*** Opening of Provided records ***

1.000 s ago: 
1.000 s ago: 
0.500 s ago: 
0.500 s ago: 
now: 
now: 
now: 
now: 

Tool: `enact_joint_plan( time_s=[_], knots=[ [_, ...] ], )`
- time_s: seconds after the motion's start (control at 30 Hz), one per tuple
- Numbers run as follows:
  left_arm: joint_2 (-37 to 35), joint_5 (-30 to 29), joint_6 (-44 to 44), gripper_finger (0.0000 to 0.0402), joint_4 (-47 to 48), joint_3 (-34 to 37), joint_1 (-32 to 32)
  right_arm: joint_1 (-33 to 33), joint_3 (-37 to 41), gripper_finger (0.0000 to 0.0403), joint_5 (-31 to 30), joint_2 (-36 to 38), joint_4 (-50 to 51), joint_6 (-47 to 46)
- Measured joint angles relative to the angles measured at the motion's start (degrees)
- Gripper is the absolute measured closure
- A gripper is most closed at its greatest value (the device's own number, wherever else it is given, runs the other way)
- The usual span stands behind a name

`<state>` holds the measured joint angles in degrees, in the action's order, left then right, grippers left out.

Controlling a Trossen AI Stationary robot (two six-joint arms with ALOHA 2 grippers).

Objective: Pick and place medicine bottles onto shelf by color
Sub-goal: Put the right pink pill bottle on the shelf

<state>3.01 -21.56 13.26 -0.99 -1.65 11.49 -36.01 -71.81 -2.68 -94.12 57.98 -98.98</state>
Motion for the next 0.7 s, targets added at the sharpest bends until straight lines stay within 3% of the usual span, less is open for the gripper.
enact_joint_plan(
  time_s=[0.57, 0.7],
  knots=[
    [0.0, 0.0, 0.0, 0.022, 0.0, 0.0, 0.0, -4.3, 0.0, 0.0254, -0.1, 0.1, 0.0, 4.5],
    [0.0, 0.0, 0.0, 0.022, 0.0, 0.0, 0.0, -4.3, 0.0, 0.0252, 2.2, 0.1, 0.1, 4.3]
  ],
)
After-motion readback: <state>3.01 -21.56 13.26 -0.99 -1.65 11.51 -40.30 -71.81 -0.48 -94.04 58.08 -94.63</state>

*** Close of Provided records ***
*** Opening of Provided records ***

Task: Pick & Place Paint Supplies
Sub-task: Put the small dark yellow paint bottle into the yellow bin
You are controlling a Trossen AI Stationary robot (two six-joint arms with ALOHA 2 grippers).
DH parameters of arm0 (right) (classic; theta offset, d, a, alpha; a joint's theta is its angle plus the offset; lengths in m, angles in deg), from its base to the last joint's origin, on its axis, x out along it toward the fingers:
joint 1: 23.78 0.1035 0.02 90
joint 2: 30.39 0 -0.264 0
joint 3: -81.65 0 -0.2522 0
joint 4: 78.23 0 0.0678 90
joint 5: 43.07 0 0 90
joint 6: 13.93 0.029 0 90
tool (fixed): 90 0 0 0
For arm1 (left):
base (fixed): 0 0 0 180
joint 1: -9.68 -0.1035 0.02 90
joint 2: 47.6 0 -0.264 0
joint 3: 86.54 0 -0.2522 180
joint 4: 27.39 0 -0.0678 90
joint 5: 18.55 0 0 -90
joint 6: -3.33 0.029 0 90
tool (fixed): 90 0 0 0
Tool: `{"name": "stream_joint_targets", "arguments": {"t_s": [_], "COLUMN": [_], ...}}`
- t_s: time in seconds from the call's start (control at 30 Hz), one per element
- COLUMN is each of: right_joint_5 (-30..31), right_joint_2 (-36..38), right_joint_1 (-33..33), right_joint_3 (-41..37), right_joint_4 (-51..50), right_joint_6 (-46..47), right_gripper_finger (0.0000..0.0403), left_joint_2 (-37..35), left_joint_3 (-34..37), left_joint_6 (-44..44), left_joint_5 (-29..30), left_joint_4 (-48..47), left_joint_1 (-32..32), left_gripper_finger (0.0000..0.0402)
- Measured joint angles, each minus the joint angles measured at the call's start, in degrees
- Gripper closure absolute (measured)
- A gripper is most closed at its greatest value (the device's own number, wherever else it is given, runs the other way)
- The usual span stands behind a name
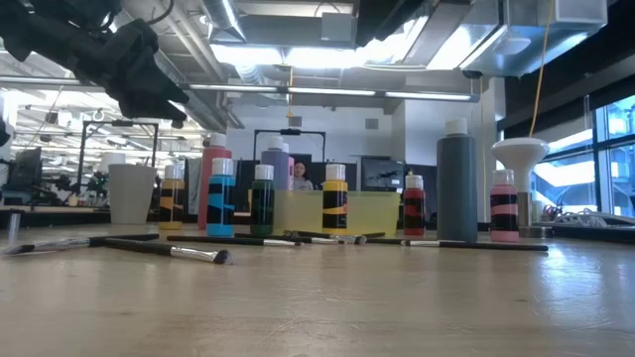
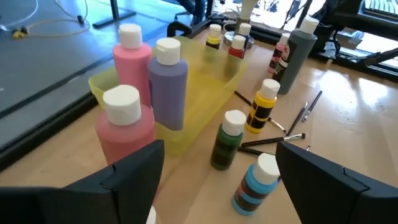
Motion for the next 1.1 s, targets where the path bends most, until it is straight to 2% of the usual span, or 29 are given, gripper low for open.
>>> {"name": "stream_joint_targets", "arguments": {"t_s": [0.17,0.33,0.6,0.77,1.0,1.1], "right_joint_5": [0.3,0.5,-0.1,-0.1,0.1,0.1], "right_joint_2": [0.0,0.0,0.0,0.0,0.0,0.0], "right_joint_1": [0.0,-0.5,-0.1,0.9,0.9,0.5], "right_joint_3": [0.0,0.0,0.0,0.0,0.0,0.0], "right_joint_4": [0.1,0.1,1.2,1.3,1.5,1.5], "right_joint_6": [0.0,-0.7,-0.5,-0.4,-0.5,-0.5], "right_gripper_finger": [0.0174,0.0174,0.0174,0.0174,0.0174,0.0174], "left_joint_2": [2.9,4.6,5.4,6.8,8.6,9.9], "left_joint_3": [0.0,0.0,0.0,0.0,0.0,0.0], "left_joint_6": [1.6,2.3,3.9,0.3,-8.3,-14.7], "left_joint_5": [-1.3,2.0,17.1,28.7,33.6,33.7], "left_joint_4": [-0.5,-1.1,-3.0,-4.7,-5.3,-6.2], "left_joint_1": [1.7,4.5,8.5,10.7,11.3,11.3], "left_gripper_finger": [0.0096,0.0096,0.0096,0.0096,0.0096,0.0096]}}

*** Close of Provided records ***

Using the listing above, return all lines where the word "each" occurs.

Exercise answer:
- COLUMN is each of: right_joint_5 (-30..31), right_joint_2 (-36..38), right_joint_1 (-33..33), right_joint_3 (-41..37), right_joint_4 (-51..50), right_joint_6 (-46..47), right_gripper_finger (0.0000..0.0403), left_joint_2 (-37..35), left_joint_3 (-34..37), left_joint_6 (-44..44), left_joint_5 (-29..30), left_joint_4 (-48..47), left_joint_1 (-32..32), left_gripper_finger (0.0000..0.0402)
- Measured joint angles, each minus the joint angles measured at the call's start, in degrees

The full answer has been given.